Start of The data
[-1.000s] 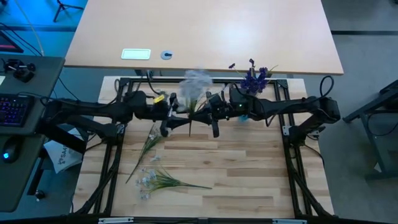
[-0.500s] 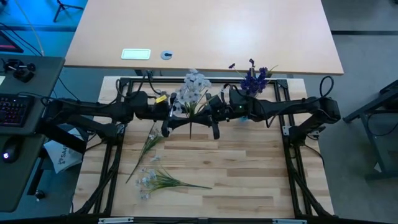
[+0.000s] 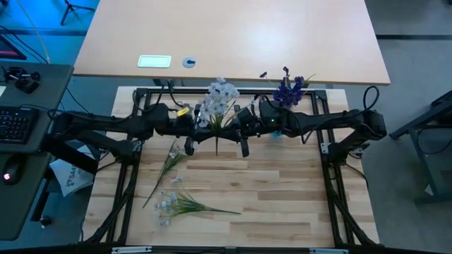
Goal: Sort flowers into vase by color
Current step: Put the bottom right white flowers into the transparent flower vase
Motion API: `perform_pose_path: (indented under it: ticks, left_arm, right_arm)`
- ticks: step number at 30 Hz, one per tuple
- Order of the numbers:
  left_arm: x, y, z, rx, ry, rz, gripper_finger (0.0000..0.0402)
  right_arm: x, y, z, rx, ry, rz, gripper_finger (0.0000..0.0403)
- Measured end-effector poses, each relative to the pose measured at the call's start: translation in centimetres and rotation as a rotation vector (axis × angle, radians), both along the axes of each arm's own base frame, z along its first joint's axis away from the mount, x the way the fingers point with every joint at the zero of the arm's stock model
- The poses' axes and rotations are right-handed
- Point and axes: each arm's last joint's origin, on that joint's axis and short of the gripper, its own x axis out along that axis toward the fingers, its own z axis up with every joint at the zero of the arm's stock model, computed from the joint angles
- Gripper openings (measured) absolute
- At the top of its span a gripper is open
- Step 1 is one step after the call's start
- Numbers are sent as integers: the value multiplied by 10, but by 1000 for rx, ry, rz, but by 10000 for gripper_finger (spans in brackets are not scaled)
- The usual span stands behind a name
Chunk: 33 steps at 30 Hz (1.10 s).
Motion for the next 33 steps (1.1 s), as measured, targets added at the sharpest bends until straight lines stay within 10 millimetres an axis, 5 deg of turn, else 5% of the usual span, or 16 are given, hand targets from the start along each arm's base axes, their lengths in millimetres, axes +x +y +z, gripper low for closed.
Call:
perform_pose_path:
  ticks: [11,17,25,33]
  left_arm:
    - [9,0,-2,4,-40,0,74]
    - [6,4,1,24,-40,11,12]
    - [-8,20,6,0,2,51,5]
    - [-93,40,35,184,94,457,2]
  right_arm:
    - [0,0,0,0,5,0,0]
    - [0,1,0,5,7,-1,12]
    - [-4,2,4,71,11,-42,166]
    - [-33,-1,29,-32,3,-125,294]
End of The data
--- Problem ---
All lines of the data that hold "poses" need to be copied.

--- Answer for the task ---
- Measured end-effector poses, each relative to the pose measured at the call's start: translation in centimetres and rotation as a rotation vector (axis × angle, radians), both along the axes of each arm's own base frame, z along its first joint's axis away from the mount, x the way the fingers point with every joint at the zero of the arm's stock model
- The poses' axes and rotations are right-handed

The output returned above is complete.